You are viewing a plain text version of this content. The canonical link for it is here.
Posted to issues-all@impala.apache.org by "Quanlong Huang (Jira)" <ji...@apache.org> on 2023/06/17 00:43:00 UTC
[jira] [Commented] (IMPALA-12223) Coordinator crash in serializing huge profile
[ https://issues.apache.org/jira/browse/IMPALA-12223?page=com.atlassian.jira.plugin.system.issuetabpanels:comment-tabpanel&focusedCommentId=17733684#comment-17733684 ]

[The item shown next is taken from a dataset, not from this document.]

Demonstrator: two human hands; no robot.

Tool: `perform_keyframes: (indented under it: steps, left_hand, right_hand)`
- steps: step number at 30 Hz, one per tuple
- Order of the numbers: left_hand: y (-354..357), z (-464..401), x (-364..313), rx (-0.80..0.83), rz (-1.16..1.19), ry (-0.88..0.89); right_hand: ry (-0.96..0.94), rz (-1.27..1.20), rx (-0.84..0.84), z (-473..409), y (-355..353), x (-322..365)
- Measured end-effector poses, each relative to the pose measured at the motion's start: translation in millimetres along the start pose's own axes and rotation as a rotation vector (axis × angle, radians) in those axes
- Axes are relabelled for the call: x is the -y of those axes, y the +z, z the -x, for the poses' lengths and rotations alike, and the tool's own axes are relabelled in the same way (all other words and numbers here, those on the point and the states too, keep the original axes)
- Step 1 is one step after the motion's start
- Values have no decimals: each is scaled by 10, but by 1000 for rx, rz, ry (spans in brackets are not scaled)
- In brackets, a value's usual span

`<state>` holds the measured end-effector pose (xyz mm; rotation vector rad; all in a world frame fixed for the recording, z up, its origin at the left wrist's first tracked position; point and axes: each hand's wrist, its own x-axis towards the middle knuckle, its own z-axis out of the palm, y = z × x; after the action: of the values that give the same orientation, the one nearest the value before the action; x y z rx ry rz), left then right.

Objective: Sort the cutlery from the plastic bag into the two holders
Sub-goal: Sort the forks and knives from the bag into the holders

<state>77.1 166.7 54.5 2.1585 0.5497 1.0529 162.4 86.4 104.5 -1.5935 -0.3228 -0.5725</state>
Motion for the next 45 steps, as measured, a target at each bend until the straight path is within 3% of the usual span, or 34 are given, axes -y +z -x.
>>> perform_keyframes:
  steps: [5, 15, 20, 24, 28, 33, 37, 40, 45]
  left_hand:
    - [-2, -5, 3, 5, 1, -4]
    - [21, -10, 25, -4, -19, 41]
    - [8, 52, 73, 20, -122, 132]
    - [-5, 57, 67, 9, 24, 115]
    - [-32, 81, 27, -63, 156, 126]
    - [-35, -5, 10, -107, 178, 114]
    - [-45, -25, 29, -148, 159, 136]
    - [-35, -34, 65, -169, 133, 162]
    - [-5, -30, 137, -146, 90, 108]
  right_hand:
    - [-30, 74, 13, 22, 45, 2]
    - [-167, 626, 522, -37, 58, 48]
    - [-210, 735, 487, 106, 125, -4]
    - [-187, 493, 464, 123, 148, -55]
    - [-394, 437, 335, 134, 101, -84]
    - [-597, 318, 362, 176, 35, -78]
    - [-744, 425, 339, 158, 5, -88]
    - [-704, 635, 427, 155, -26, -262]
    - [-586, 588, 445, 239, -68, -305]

Quanlong Huang commented on IMPALA-12223:
-----------------------------------------
FWIW, I used the DEBUG build to reproduce the crash and triggered a core dump in which I can inspect class member values.
{code:java}
(gdb) f 9
#9 0x0000000001e88e90 in apache::thrift::transport::TBufferBase::write (this=0x7f27a4e034a0,
buf=0x1bd62000 "Build Side Codegen Enabled, Hash Table Construction Codegen Enabled, Build Side Codegen Enabled, Hash Table Construction Codegen Enabled, Build Side Codegen Enabled, Hash Table Construction Codegen En"..., len=970757479)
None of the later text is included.